Du fait de l’exiguïté de son territoire, Israël ne peut avoir le même agenda que ses alliés américains ou européens. Les Etats-Unis, visiblement, ont choisi de différer, tout en répondant graduellement, mais sur le mode défensif, à la montée en puissance de la menace balistique iranienne. L’Amérique peut encore croire, à l’instar de vastes entités comme la Russie ou la Chine, que du fait de sa superficie et de la dispersion de sa population, elle peut sortir terriblement marquée, mais victorieuse d’une tentative de frappe nucléaire d’une puissance moyenne comme l’Iran ou la Corée du nord.

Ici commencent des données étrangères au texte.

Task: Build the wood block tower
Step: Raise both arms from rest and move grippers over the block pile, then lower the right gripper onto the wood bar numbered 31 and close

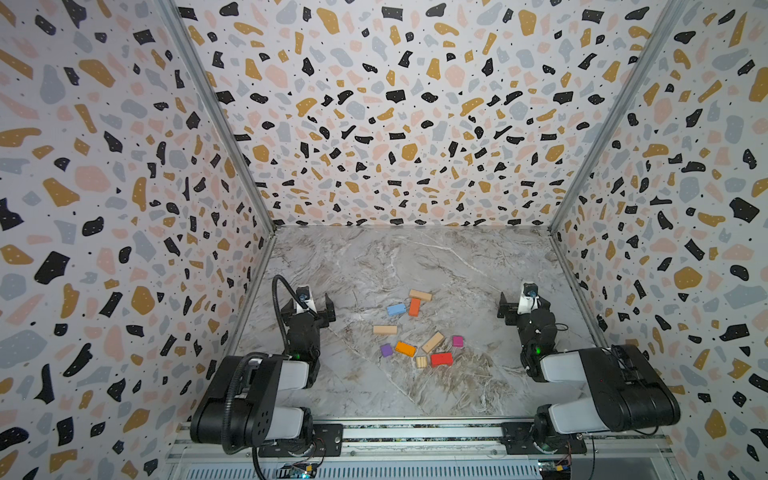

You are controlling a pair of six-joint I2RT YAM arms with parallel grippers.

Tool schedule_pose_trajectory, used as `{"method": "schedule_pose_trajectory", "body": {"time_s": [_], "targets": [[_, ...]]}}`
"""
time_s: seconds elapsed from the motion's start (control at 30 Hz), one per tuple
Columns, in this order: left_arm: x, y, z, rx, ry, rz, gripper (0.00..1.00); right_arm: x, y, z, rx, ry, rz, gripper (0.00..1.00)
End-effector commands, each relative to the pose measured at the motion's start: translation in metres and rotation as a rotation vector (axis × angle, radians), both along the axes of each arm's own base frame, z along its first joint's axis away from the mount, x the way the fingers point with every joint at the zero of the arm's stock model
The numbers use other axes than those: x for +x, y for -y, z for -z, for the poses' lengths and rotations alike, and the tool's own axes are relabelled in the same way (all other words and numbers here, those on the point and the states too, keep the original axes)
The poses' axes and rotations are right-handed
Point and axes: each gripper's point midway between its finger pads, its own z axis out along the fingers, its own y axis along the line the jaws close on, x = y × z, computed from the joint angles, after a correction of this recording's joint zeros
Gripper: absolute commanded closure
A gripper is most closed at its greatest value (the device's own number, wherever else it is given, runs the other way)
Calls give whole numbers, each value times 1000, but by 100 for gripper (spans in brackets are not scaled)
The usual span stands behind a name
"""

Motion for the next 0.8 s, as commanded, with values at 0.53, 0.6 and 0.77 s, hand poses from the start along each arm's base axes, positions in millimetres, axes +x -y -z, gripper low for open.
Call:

Jérusalem n’a pas, non plus, intérêt à voir l’alliance Atlantique s’éloigner d’elle, à la suite d’une action non concertée, laissant des villes iraniennes entièrement dévastées, sans certitude d’avoir atteint les cibles militaires et atomiques qui font l’objet stratégique des frappes.
Le journal égyptien Chorouk a fait état de mouvements de navires de guerre israéliens Saar 5 dans le sillage de la Vè flotte américaine, stationnée dans le Golfe. Comme si des équipages de renseignement cherchaient à coordonner leurs efforts et tracer la voie, pour des escadrilles aériennes, des sous-marins stratégiques ou des forces spéciales amphibies. A en croire cet article, l’Arabie Saoudite se serait inquiétée auprès de Washington, d’être ainsi tenue à l’écart d’éventuels préparatifs. Cette information, ou désinformation, peut avoir pour fonction d’ajouter un fer de lance offensif aux précédentes opérations de défense, largement détaillées, à mesure que la situation semble dessiner un statuquo inflammatoire.
A n’en pas douter, Benjamin Netanyahou, entouré de son cabinet restreint, aura à prendre la plus grave décision jamais arrêtée par aucun Premier Ministre israélien. Les provocations des cerbères régionaux, Assad, Moallem, Nasrallah, ou plus directement, Ahmadinedjad, tirent un parti optimal du règne de l'indécision ; simultanément, elles affirment, qu’en cas de frappe, un embrasement d’ampleur comparable se rapprochera dangereusement des centres de décision et de répliques de l’Etat Juif.
Mais, à tout prendre, le danger n’en sera que plus grand, le jour où, à force de tergiverser, la dictature iranienne aura, bel et bien, traversé le miroir et pourra, désormais s’en prendre à qui bon lui semble, là où cela lui chante.